*TASK PROMPT:*
Your answer must be the exact lines from the one with "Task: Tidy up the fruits" to the end of the data, both included, with no pictures.

--

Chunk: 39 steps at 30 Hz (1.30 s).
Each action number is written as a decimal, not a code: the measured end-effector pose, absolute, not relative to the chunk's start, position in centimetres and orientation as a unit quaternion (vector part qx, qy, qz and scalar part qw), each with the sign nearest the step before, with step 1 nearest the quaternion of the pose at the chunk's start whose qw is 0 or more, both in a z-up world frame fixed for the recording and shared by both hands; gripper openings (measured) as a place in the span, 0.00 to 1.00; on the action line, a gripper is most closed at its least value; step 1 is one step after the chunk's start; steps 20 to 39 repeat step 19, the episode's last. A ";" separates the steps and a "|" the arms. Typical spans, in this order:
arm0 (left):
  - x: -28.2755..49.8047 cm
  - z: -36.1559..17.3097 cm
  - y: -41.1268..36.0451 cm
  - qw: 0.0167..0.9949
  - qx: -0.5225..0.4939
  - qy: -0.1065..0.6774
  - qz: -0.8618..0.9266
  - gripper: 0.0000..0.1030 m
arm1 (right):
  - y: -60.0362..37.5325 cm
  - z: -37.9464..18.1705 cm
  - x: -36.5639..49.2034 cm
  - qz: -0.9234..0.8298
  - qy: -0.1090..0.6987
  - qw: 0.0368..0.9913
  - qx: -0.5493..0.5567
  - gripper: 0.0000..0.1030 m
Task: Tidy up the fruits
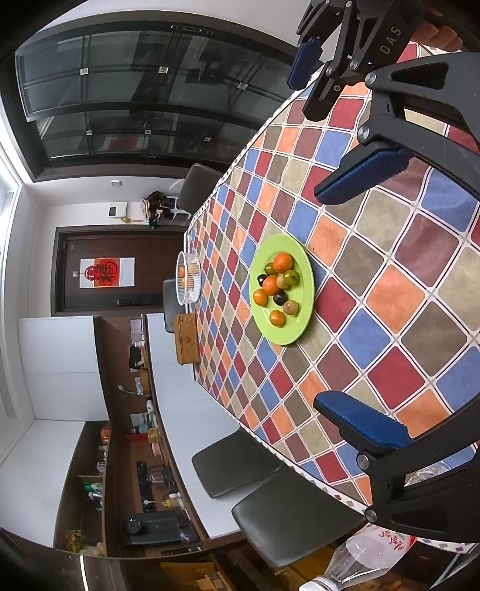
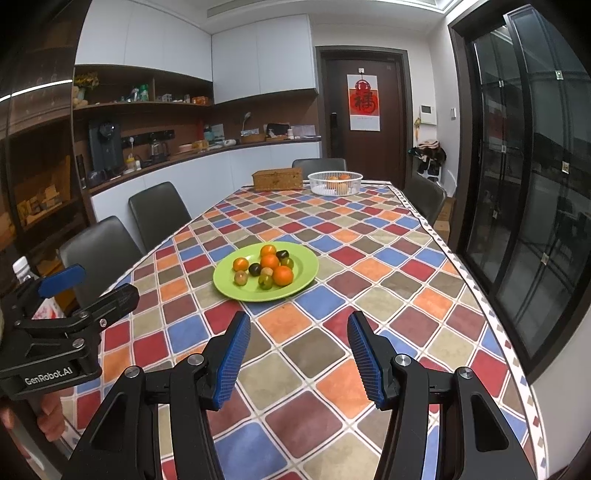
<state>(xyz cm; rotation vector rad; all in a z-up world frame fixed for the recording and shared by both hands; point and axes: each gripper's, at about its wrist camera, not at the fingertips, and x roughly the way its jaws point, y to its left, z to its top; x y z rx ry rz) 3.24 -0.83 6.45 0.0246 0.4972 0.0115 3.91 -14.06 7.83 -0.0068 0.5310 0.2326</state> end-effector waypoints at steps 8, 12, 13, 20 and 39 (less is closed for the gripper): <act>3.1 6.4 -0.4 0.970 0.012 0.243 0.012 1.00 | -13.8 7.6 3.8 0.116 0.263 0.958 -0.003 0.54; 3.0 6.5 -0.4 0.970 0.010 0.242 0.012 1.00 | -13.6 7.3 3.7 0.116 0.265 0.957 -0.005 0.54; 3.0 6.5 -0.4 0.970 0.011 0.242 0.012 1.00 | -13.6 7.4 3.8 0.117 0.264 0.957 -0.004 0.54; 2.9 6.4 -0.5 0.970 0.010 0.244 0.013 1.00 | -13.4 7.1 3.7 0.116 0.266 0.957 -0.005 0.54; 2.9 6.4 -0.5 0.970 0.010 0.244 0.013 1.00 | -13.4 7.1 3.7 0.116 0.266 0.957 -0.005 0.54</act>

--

*SOLUTION:*
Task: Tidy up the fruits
<state>(xyz cm; rotation vector rad; all in a z-up world frame fixed for the recording and shared by both hands; point and axes: each gripper's, at about its wrist camera, not at the fingertips, and x roughly the way its jaws point, y to its left, z to its top; x y z rx ry rz) 3.24 -0.83 6.45 0.0246 0.4972 0.0115 3.91 -14.06 7.83 -0.0068 0.5310 0.2326</state> end-effector waypoints at steps 8, 12, 13, 20 and 39 (less is closed for the gripper): <act>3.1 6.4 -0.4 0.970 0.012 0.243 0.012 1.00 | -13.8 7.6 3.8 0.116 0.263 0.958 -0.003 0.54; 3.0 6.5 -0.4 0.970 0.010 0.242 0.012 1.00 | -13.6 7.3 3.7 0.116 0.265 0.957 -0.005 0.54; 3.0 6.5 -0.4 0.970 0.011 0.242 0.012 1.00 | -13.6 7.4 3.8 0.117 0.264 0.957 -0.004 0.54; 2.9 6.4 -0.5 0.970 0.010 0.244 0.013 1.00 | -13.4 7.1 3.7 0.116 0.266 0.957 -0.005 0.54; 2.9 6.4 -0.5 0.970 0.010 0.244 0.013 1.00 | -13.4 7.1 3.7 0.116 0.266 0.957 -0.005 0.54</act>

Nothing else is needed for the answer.